### Action item
Print every line of the listing below, starting with the line that holds "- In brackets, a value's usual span" and going on through the line that holds "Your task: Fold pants", both included, and print nothing else.

::::::::::

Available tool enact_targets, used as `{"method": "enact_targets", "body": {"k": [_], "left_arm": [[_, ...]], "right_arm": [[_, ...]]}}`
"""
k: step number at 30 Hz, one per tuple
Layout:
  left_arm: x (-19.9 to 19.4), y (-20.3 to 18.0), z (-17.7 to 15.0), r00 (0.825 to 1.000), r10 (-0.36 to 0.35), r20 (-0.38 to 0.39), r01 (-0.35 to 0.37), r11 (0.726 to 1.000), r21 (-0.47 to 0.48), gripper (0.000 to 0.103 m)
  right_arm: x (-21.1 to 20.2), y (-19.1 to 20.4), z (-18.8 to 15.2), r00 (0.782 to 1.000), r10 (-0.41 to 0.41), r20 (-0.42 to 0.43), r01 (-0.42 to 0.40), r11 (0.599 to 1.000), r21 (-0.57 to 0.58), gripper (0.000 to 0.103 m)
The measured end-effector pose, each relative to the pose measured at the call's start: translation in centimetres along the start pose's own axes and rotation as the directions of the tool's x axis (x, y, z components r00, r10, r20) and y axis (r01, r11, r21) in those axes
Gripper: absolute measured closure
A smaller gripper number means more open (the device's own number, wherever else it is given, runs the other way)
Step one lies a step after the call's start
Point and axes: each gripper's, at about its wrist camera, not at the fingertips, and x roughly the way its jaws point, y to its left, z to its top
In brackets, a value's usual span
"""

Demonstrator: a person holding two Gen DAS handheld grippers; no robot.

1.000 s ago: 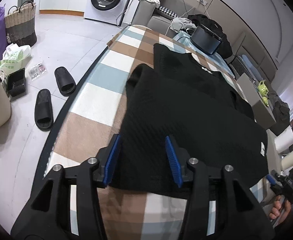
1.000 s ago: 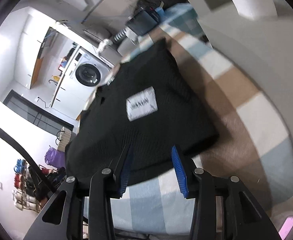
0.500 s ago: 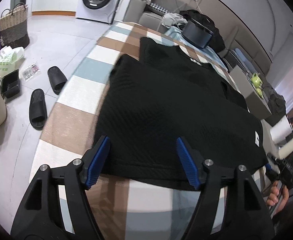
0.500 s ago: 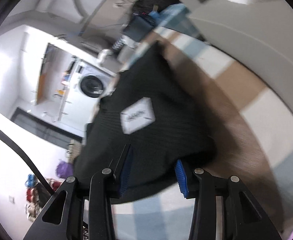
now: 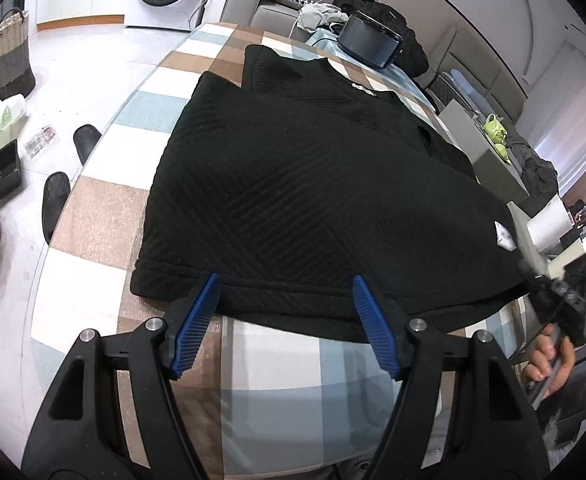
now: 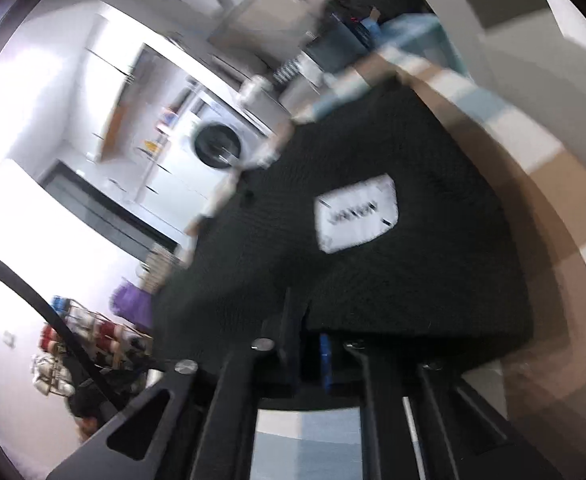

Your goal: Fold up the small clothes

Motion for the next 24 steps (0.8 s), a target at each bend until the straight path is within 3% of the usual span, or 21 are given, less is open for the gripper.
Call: {"method": "enact_targets", "body": {"k": [3, 6, 12, 19, 22, 24], "left_arm": [[0.0, 0.2, 0.2, 1.000, 0.003, 0.003, -0.002, 1.000, -0.005, 0.036], [0.2, 0.3, 0.3, 1.000, -0.006, 0.003, 0.007, 1.000, -0.008, 0.036], [0.8, 0.1, 0.9, 1.000, -0.004, -0.001, 0.004, 1.000, 0.008, 0.036], [0.5, 0.9, 1.6, 0.999, 0.016, 0.030, -0.016, 1.000, -0.007, 0.036], [0.2, 1.6, 2.4, 0.998, 0.037, 0.058, -0.036, 0.999, -0.011, 0.036], [0.0, 2.2, 3.2, 0.996, 0.047, 0.077, -0.045, 0.999, -0.017, 0.036]], "right_arm": [[-2.0, 0.5, 0.3, 0.998, 0.042, 0.056, -0.043, 0.999, 0.011, 0.100], [-2.7, -0.1, 0.0, 0.995, 0.080, 0.051, -0.083, 0.995, 0.053, 0.100], [0.5, -0.8, -1.3, 0.993, -0.064, -0.102, 0.069, 0.996, 0.047, 0.098], [2.1, -2.3, -1.7, 0.987, -0.117, -0.108, 0.130, 0.984, 0.120, 0.098], [1.4, -1.8, -1.6, 0.991, -0.090, -0.097, 0.099, 0.991, 0.092, 0.099], [0.6, -1.2, -1.5, 0.983, -0.136, -0.124, 0.141, 0.990, 0.029, 0.098]]}}
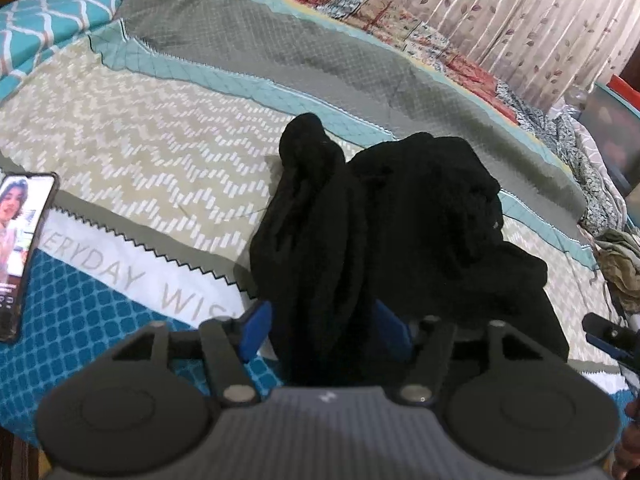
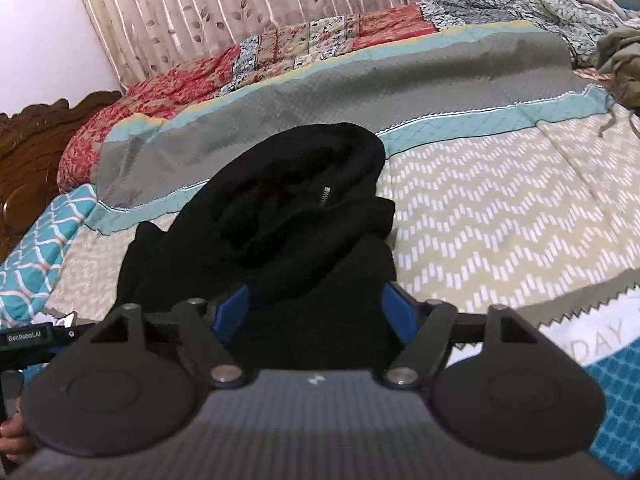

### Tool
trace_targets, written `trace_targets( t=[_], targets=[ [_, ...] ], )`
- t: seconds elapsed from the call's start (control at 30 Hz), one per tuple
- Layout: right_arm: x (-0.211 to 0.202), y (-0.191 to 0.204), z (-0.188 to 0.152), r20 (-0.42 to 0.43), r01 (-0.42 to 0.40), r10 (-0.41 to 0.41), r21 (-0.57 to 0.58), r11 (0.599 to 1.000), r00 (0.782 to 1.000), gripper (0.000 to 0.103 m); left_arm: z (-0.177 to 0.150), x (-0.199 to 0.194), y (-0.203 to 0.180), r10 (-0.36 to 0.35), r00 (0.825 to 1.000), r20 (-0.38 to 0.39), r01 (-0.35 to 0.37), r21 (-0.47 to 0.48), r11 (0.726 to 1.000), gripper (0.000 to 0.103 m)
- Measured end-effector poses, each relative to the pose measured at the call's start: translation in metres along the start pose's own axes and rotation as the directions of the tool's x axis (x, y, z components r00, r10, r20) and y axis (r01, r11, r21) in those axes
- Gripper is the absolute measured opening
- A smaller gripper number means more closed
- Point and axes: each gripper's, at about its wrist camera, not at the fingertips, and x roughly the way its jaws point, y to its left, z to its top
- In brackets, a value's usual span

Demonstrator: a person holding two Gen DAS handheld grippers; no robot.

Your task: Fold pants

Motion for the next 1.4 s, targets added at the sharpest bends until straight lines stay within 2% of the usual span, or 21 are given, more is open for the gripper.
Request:
trace_targets(
  t=[0.07,0.13,0.23,0.3,0.33,0.37,0.43,0.5,0.57,0.63,0.67,0.7,0.73,0.8,0.83,0.93,1.0,1.1,1.17,1.3,1.4],
  targets=[
    [0.007,-0.002,0.001,0.004,0.028,-0.028,-0.015,0.999,1.0,0.083,0.0,0.007,-0.001,-0.013,1.0,-0.015,0.013,-0.001,1.0,0.042],
    [0.02,-0.01,0.004,0.008,0.075,-0.074,-0.012,0.997,0.997,0.086,-0.001,0.015,-0.003,-0.013,0.999,-0.038,0.014,0.003,1.0,0.014],
    [0.045,-0.028,0.006,-0.047,0.125,-0.124,0.041,0.991,0.991,0.085,-0.004,0.019,-0.001,-0.006,0.998,-0.057,0.005,-0.011,1.0,0.008],
    [0.062,-0.032,0.001,-0.133,0.075,-0.064,0.074,0.994,0.989,0.053,-0.004,0.014,0.0,-0.002,0.999,-0.045,0.002,-0.01,1.0,0.007],
    [0.068,-0.028,-0.002,-0.173,0.076,-0.065,0.054,0.996,0.983,0.017,-0.005,0.008,0.001,-0.01,0.999,-0.033,0.01,-0.012,1.0,0.007],
    [0.067,-0.022,-0.005,-0.166,0.093,-0.089,0.018,0.995,0.982,0.017,-0.005,0.001,0.001,-0.026,0.999,-0.021,0.026,-0.013,1.0,0.007],
    [0.049,-0.013,-0.003,-0.082,0.088,-0.09,-0.028,0.996,0.993,0.016,-0.006,-0.015,-0.001,-0.067,0.998,0.007,0.067,0.004,0.998,0.007],
    [0.019,-0.012,0.006,0.037,0.095,-0.094,-0.033,0.995,0.995,0.016,-0.013,-0.031,-0.01,-0.148,0.989,0.015,0.147,0.051,0.988,0.007],
    [-0.016,-0.022,0.017,0.16,0.125,-0.123,-0.001,0.992,0.979,0.013,-0.024,-0.042,-0.026,-0.246,0.969,-0.018,0.246,0.137,0.96,0.007],
    [-0.042,-0.038,0.022,0.233,0.18,-0.185,0.042,0.983,0.955,0.006,-0.033,-0.047,-0.042,-0.31,0.948,-0.069,0.318,0.215,0.923,0.013],
    [-0.052,-0.047,0.022,0.246,0.203,-0.213,0.063,0.977,0.946,0.006,-0.033,-0.046,-0.046,-0.319,0.944,-0.084,0.33,0.234,0.915,0.013],
    [-0.058,-0.054,0.021,0.242,0.224,-0.235,0.074,0.972,0.941,0.006,-0.03,-0.045,-0.048,-0.315,0.945,-0.083,0.326,0.24,0.915,0.023],
    [-0.06,-0.06,0.018,0.226,0.244,-0.254,0.074,0.967,0.94,0.007,-0.021,-0.042,-0.047,-0.292,0.955,-0.061,0.298,0.225,0.928,0.047],
    [-0.061,-0.071,0.01,0.179,0.261,-0.275,0.095,0.961,0.945,0.008,0.002,-0.031,-0.034,-0.218,0.976,-0.003,0.217,0.124,0.968,0.076],
    [-0.06,-0.075,0.005,0.154,0.264,-0.279,0.113,0.958,0.948,0.011,0.013,-0.024,-0.026,-0.195,0.981,0.014,0.193,0.068,0.979,0.079],
    [-0.062,-0.081,-0.009,0.128,0.283,-0.303,0.15,0.947,0.944,0.013,0.043,0.014,-0.007,-0.143,0.99,-0.016,0.141,-0.088,0.986,0.079],
    [-0.062,-0.083,-0.013,0.105,0.277,-0.296,0.167,0.946,0.949,0.016,0.053,0.044,-0.002,-0.13,0.99,-0.061,0.121,-0.13,0.984,0.076],
    [-0.066,-0.074,-0.014,0.112,0.262,-0.282,0.164,0.951,0.953,0.03,0.061,0.072,-0.005,-0.095,0.989,-0.11,0.082,-0.119,0.99,0.02],
    [-0.066,-0.07,-0.013,0.128,0.252,-0.272,0.153,0.956,0.954,0.039,0.064,0.065,-0.003,-0.071,0.993,-0.089,0.061,-0.115,0.992,0.019],
    [-0.053,-0.064,0.0,0.128,0.232,-0.246,0.115,0.966,0.961,0.04,0.064,0.01,0.011,-0.075,0.996,0.04,0.078,-0.074,0.994,0.017],
    [-0.045,-0.058,0.003,0.119,0.211,-0.223,0.102,0.972,0.967,0.04,0.051,-0.048,0.053,-0.084,0.991,0.108,0.099,-0.147,0.984,0.017]
  ],
)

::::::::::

### Answer box
- In brackets, a value's usual span

Demonstrator: a person holding two Gen DAS handheld grippers; no robot.

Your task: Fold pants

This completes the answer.